The Engineer’s Dream was known as a deep hang, a disreputable venue near the axis of the forward cone, popular with habitat trainers, microlight pilots, maintenance coordinators, and other low-responsibility crew members. Horrocks drifted through the hatch into its hazy air and narrow-spectrum artificial light and toed off for the drinks wall, where he broke off a bulb, crooked his elbow through a loop, and turned to survey the scene. Time of day wasn’t an issue here, the entire circadian rhythm being based on on-shift or off-shift, but the place was in one of its phases where only a score or so of people were in. Good: he wanted that sense of drinking at the wrong hour.

He exchanged nods with a few people hanging in the central mesh, none of whom he fancied talking to, and then noticed Genome Console at the far end on her own. Focused on an inhaler, she didn’t see him so he pinged her. She turned, saw him, waved and rolled to place her feet on the wall. One swift thrust brought her over. A neat somersault docked her in the same loop as himself. She wore something like an opaque black sphere with holes for wrists, ankles and neck, but a sphere that had crinkled and shrunk inward to cling here and there, mostly there. Her fair hair floated wild. “Well, hello,” she said. “Where have you been? The gang all thought you’d gone flatfoot.”

“It was just for a few days,” said Horrocks.

“A few days at a time,” she said. “You’ve been going down there for weeks.”

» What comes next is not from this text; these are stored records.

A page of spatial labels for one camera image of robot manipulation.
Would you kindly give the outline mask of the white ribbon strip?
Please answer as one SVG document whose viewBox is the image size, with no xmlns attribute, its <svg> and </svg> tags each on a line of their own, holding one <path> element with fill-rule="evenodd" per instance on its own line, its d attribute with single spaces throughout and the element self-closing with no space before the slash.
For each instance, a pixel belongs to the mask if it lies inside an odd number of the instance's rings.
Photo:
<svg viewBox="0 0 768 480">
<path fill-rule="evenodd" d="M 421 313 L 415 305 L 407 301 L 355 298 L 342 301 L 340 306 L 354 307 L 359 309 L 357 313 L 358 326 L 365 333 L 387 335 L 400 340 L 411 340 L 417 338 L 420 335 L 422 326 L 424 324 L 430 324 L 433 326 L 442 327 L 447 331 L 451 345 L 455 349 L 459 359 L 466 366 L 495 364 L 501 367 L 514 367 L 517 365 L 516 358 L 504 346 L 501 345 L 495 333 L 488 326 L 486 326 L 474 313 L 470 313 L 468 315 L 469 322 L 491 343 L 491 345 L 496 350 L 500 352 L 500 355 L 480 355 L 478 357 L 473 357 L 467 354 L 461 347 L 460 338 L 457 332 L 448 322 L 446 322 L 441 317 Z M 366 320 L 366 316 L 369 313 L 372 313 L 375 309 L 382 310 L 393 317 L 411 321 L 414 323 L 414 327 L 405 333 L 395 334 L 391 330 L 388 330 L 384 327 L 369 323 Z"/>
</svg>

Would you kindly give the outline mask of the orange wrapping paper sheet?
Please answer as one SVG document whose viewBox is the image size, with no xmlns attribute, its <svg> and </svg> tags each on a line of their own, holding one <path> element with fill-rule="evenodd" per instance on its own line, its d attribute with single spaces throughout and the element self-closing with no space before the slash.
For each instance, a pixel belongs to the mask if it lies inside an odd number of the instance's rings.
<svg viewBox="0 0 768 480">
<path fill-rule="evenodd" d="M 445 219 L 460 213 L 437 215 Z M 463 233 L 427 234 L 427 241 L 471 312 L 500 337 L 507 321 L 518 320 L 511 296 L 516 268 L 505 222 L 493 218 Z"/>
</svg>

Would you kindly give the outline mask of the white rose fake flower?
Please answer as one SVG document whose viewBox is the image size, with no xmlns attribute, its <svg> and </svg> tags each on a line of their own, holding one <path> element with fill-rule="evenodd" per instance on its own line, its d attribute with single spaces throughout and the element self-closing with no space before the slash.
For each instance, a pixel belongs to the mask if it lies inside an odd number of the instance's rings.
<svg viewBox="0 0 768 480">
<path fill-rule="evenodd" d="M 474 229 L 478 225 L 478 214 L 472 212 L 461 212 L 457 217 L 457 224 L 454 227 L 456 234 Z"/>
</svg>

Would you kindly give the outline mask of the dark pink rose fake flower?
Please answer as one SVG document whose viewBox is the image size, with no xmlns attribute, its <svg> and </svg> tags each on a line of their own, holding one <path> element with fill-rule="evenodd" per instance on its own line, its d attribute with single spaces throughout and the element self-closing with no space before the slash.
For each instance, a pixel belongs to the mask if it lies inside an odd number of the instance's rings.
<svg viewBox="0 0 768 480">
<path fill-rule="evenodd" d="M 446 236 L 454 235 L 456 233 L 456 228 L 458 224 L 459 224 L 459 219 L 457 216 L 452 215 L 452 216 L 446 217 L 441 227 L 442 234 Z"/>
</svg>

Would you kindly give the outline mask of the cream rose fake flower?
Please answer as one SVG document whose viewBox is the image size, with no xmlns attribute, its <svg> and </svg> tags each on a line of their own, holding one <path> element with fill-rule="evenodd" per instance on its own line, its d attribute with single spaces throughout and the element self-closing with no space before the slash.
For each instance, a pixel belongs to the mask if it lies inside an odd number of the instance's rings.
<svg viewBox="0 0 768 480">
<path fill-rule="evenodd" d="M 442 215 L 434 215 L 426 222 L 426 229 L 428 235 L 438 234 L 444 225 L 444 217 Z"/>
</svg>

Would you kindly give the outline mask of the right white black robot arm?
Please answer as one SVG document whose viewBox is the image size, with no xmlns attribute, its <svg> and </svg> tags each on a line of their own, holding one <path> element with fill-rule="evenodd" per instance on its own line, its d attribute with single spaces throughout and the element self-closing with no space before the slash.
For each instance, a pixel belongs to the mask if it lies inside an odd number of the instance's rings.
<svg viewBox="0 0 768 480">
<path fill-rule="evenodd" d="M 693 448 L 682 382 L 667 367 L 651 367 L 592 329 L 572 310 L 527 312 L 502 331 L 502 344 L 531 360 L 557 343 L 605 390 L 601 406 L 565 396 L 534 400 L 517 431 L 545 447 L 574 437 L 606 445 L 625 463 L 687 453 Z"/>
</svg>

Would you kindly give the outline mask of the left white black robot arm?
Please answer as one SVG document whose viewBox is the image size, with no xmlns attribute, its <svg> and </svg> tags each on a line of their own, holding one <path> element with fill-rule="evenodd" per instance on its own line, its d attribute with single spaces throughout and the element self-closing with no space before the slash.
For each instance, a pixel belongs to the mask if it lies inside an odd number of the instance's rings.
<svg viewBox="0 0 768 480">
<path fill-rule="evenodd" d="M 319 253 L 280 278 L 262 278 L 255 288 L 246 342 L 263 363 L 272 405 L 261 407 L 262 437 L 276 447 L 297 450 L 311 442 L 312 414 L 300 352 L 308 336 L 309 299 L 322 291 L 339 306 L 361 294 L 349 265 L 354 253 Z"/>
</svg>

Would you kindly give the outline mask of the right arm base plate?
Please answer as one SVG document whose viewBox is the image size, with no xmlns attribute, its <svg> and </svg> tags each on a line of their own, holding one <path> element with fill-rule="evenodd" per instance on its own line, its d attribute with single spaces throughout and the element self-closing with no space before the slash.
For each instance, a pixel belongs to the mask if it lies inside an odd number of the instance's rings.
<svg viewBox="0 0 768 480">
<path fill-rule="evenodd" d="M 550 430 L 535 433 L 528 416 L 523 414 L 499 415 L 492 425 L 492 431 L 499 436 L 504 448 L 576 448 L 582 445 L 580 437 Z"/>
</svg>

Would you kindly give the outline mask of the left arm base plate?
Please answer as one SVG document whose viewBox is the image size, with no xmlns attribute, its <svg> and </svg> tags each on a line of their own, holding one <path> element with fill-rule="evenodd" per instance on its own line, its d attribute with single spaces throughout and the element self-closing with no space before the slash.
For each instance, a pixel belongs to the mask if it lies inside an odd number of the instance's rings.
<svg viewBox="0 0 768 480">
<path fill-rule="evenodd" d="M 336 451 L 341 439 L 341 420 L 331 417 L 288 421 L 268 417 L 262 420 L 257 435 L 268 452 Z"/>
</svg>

“Doing business with passengers.”

“I don’t believe that for a minute. Fancy a sniff?” She waved her inhaler. Horrocks checked the cartridge: red clouds and a lightning-flash, an obscure brand name.

“No thanks.” Horrocks swigged a squirt. “But you’re right. I got caught up in something.”

“Ah!” said Genome, her eyes bright from her sniff. “You and that flatfoot girl.” She tilted her head back, sighting him along her nose. “She’s trouble.”